Infrastructure Guide

Software Infrastructure

A Koverse cluster relies on the following software infrastructure

Software Required Version
Hadoop - HDFS 2.6
Hadoop - YARN 2.6
Spark 1.5
ZooKeeper 3.4
Accumulo 1.7
PostgreSQL 8.x or 9.x
Oracle Java 1.8 or 1.9

Cloudera parcels are available for CDH versions 5.5 and later.

Koverse leverages Hadoop MapReduce and Spark for data processing and analytics, but these components run as applications on YARN, so besides some very lightweight Job History servers, they don’t require any running infrastructure besides YARN.

Additionally the Koverse software runs as

  • a server java process (koverse-server)
  • a web application process using embedded Jetty (koverse-webapp)

Much of the required infrastructure software is actually comprised of multiple processes that run as a distributed system. As such, there are clearly many combinations of how to map all of these processes to some number of servers in a cluster. For production use cases where fault tolerance is required (a disk or server can fail without data loss) there are some guidelines that should be considered.

  • Multiple HDFS nodes for proper data replication
  • 3 or 5 Zookeeper process
  • RAIDed disk for RDBMS and HDFS/YARN master processes

Ignoring High Availability (HA) configurations, we can segregate processes by how many instances of them run on a cluster. Some processes, such as the YARN ResourceManager, have a single instance.

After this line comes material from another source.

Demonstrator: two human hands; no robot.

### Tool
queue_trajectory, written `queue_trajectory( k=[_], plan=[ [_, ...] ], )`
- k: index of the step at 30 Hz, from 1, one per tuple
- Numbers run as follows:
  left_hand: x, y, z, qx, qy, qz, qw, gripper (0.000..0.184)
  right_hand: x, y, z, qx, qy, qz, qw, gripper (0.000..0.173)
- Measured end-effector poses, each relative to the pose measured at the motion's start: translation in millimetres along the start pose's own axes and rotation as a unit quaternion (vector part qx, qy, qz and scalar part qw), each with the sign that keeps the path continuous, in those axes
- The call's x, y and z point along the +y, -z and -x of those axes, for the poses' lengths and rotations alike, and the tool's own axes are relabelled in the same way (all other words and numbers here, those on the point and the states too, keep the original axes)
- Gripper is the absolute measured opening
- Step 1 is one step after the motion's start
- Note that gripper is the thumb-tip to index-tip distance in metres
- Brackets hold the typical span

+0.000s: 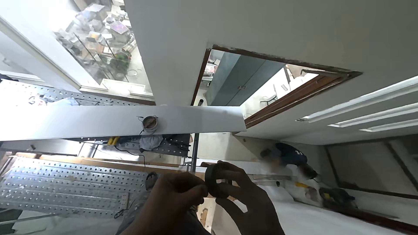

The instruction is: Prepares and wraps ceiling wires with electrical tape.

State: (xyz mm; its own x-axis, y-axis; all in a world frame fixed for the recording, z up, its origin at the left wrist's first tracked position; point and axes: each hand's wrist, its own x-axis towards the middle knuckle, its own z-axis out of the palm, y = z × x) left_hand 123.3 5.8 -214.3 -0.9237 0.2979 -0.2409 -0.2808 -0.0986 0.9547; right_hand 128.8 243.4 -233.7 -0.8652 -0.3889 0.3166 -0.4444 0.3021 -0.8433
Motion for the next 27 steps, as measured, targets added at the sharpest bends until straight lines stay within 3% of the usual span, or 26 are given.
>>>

Others, such as the Accumulo Tablet Server, will have 1 process per worker node and thus scale with the size of the cluster.

  • Worker processes (1 process per worker node)
    • HDFS DataNode
    • YARN NodeManager
    • Accumulo Tablet Server
  • “Master” processes (1 process per cluster)
    • HDFS NameNode
    • HDFS Secondary NameNode
    • YARN ResourceManager
    • Accumulo Master
    • Koverse Server
    • Koverse Web App
    • Postgresql
  • In-between processes (1+ process per cluster, depending on usage)
    • Zookeeper (1 is required, 3 is needed for fault tolerance)

Example Configurations

As noted, there can be many combinations of how the processes are mapped to servers in a cluster. A large variable in this equation is the system resources (disk, CPU, memory, and network I/O) available to each node. Many of these processes are sensitive to having adequate resources and thus the load on servers needs to be considered. Shown below are some example configurations along with the budgeting of system resources. In all cases, 1GbE is the minimum recommended network interface, with 10GbE preferred.

1-Node Proof-Of-Value (POV)

Example Minimum HW: EC2 d2.4xlarge with 16 CPU, 122G memory

NOTE: Not production ready with no data replication and a single ZK. If you lose a disk, you will likely lose data and have to rebuild your system.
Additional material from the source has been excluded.